- **GOAL OF THE EXERCISE**: Reproduce, exactly and in full, only the lines below from the one containing "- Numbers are" through the one containing "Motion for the".

- **RAW DATA**:
══════════════════════════════
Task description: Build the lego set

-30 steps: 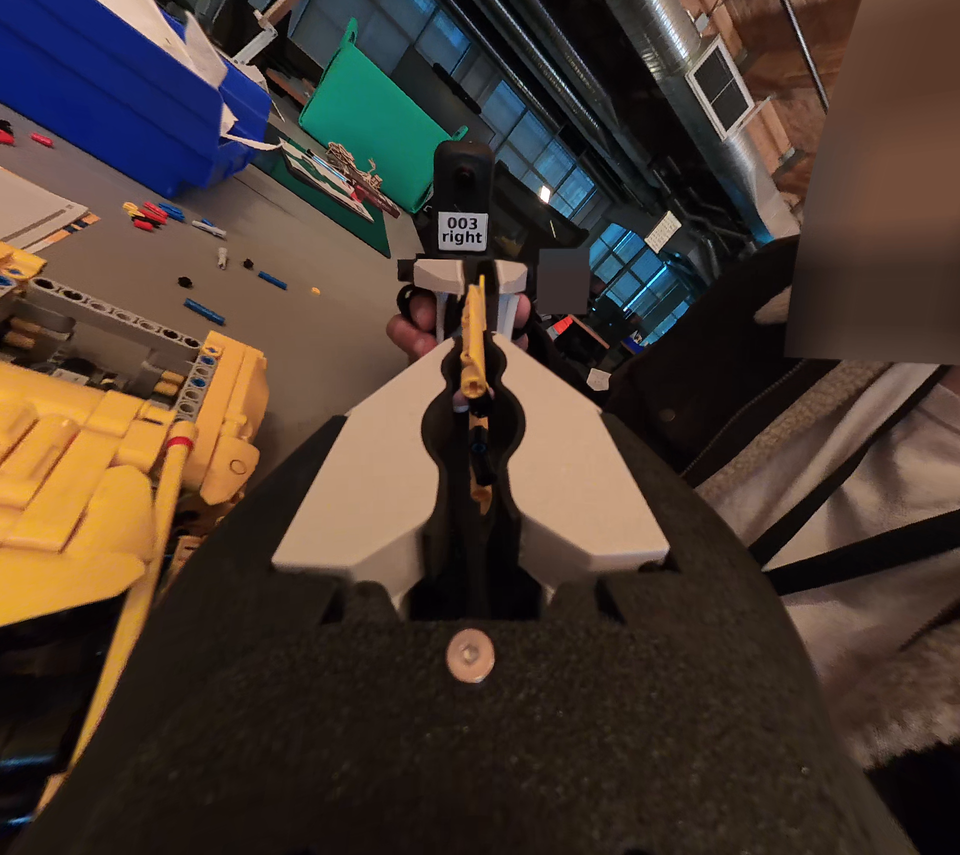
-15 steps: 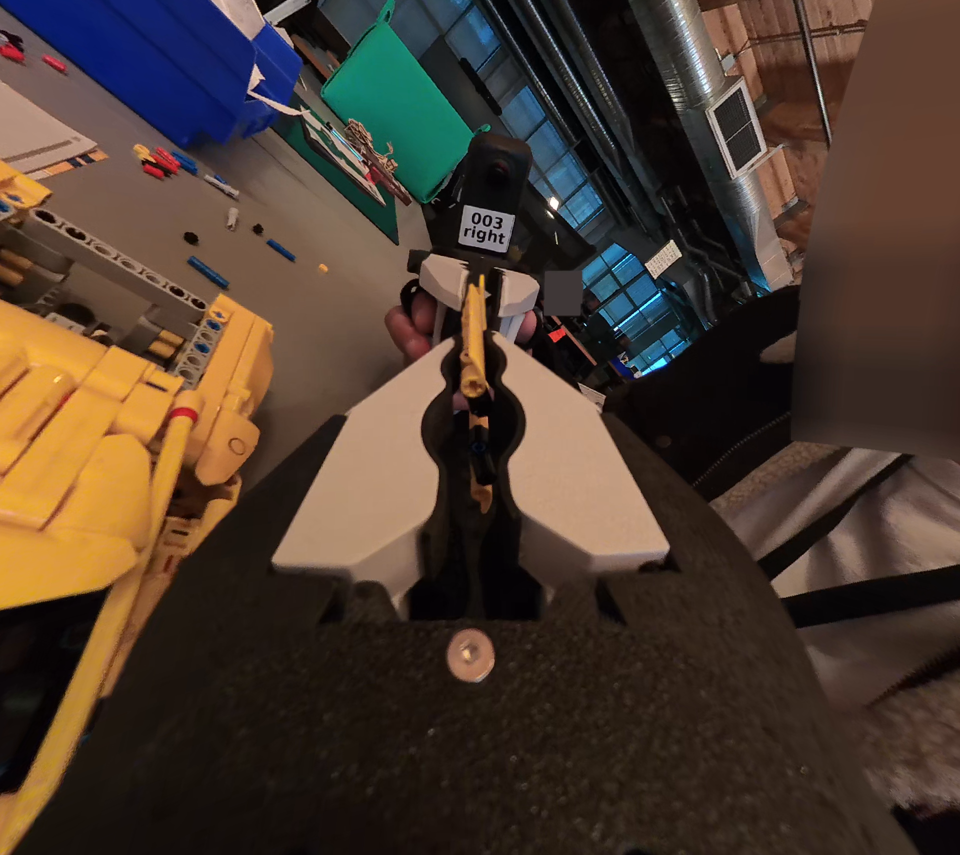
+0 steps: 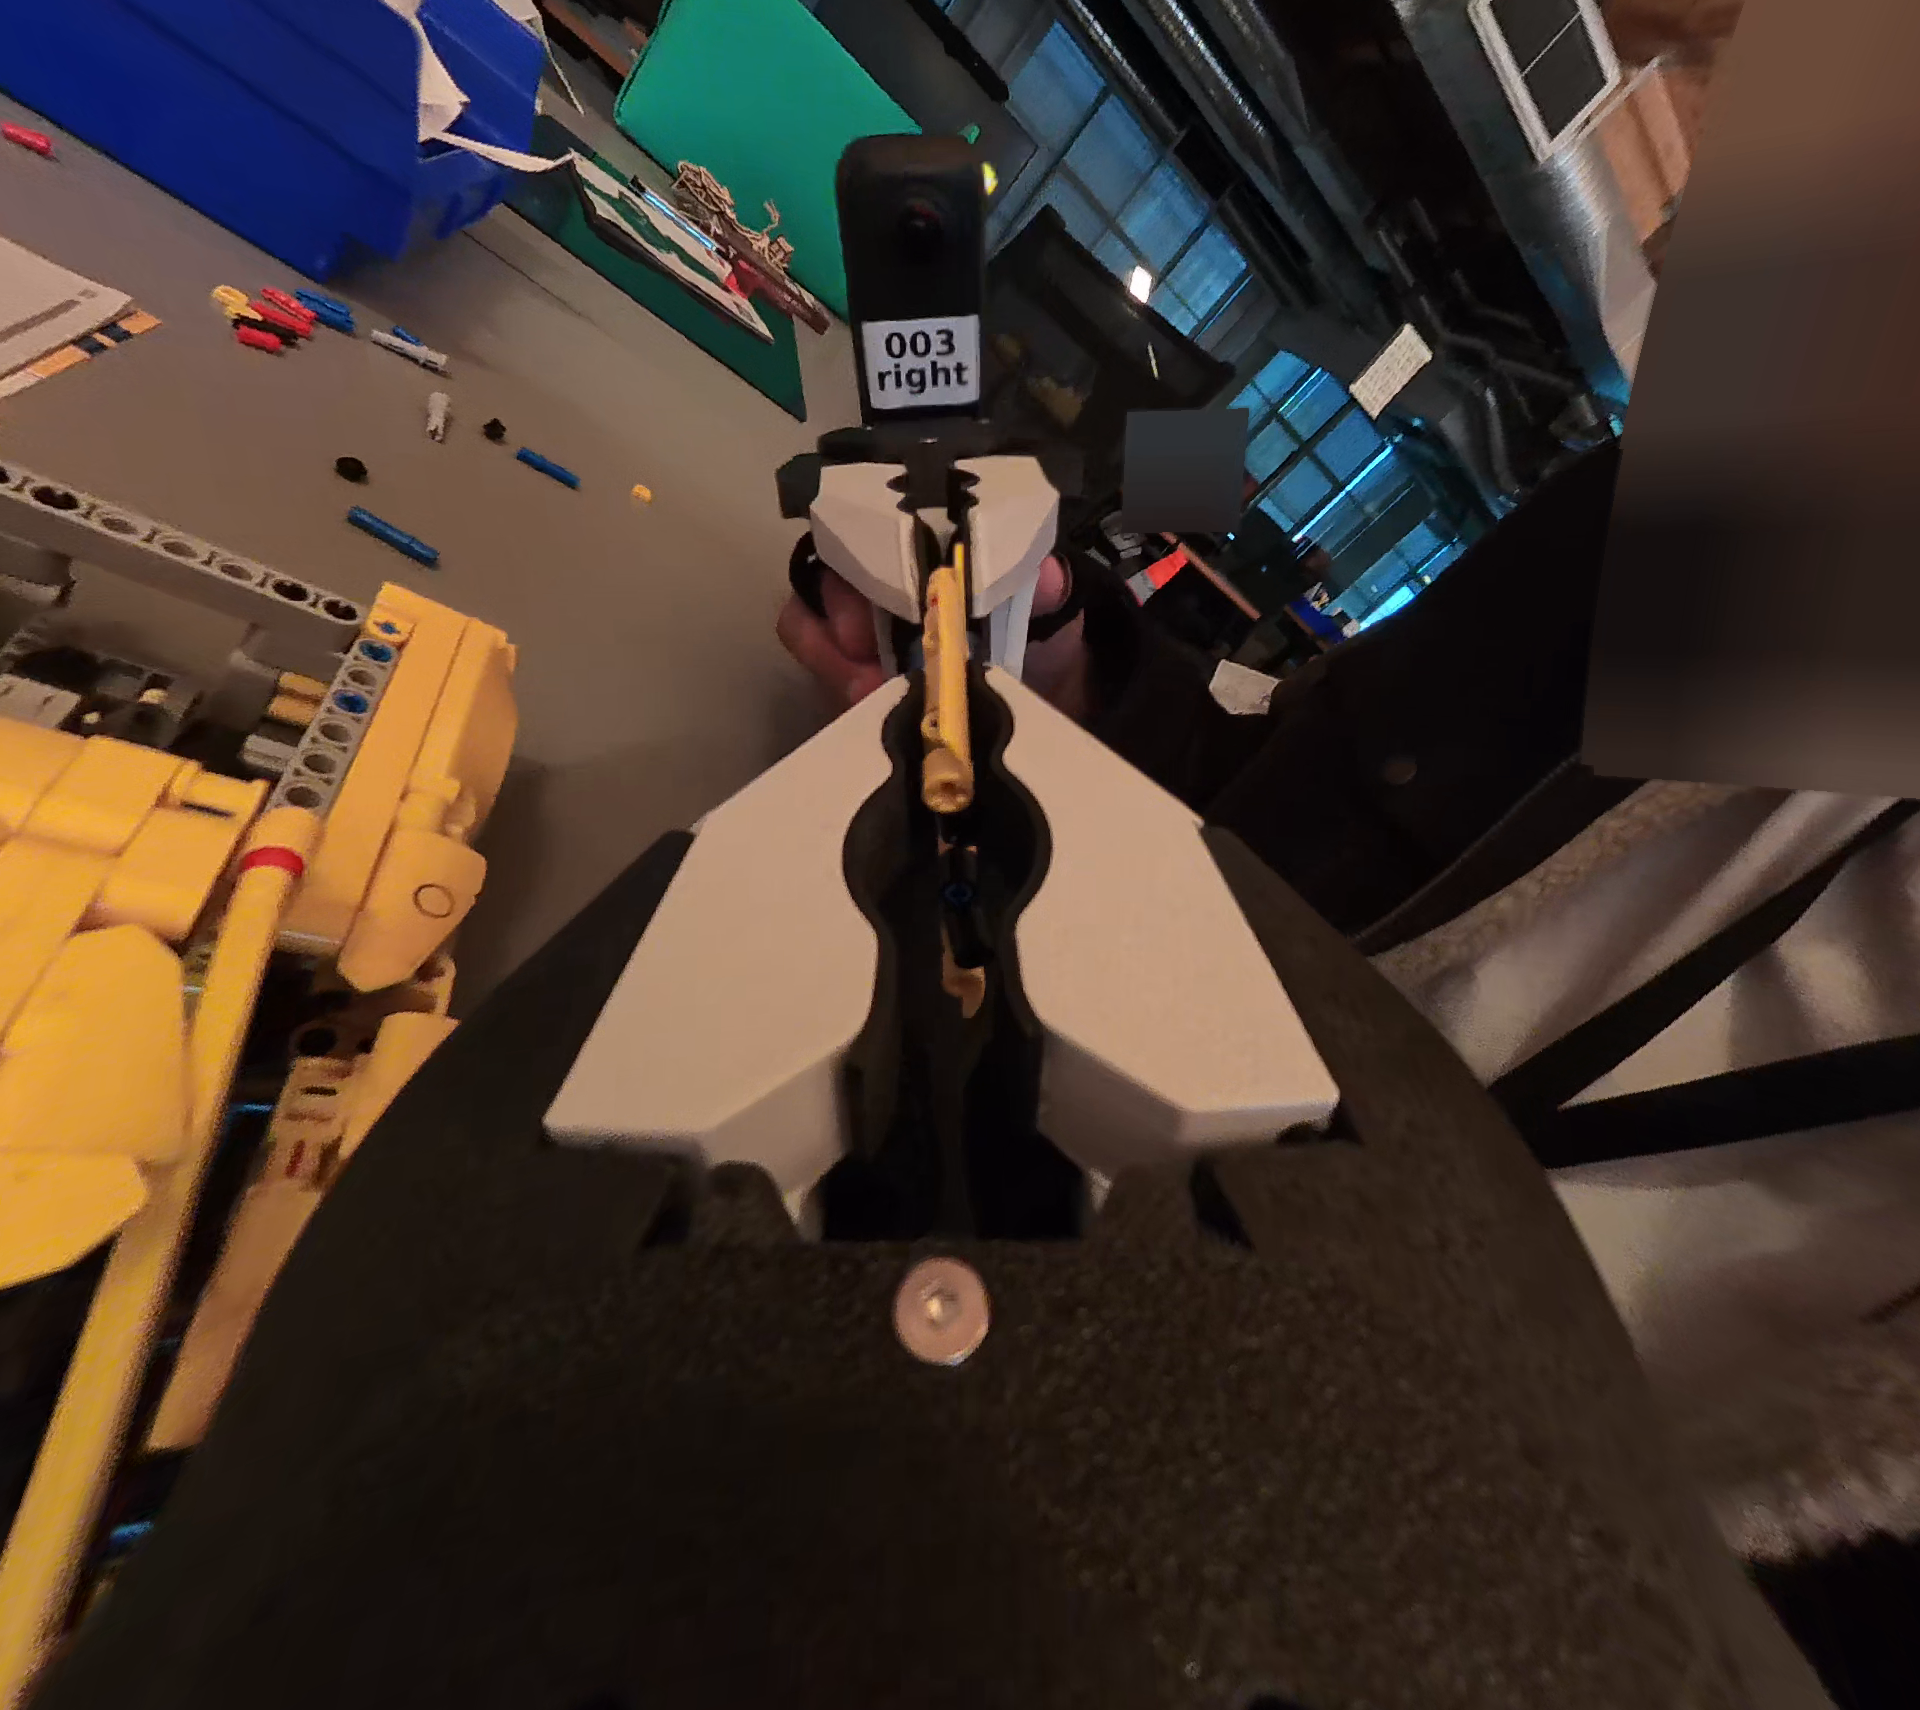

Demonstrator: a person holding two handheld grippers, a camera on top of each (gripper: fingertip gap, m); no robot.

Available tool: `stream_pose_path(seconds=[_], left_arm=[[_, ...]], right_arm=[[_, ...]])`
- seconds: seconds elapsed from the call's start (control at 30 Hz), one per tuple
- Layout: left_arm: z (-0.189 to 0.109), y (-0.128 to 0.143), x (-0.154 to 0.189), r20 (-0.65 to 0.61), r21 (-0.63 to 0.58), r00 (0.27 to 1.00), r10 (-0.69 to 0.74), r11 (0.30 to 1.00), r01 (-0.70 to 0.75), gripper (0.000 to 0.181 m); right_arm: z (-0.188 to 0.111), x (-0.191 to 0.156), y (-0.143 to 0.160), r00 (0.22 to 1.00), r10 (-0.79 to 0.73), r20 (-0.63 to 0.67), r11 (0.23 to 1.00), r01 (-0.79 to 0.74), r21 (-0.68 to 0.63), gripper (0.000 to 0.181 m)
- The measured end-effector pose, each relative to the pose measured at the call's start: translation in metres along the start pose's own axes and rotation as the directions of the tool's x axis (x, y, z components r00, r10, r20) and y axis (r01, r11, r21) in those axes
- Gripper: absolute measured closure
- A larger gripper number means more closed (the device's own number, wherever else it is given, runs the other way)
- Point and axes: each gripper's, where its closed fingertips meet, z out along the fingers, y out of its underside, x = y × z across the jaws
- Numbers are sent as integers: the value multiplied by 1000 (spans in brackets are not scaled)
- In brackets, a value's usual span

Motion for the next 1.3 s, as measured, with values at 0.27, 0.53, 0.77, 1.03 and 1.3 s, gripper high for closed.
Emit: stream_pose_path(seconds=[0.27,0.53,0.77,1.03,1.3], left_arm=[[0,9,0,5,-51,999,45,998,-45,175],[2,8,-3,8,-19,1000,-14,1000,14,176],[-4,-8,-6,-4,42,999,-40,998,40,175],[-14,-21,-7,-24,109,997,-72,991,74,174],[-4,-18,-3,-26,88,997,-66,994,68,149]], right_arm=[[0,0,9,996,82,38,996,-80,-48,175],[0,5,7,997,72,5,997,-71,-32,175],[1,9,-2,999,26,-29,999,-26,19,157],[12,4,23,999,-33,-25,991,30,-130,174],[2,4,3,997,80,25,997,-80,-8,175]])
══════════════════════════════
- **RESULT OF THE EXERCISE**:
- Numbers are sent as integers: the value multiplied by 1000 (spans in brackets are not scaled)
- In brackets, a value's usual span

Motion for the next 1.3 s, as measured, with values at 0.27, 0.53, 0.77, 1.03 and 1.3 s, gripper high for closed.

Nothing else is required for this exercise.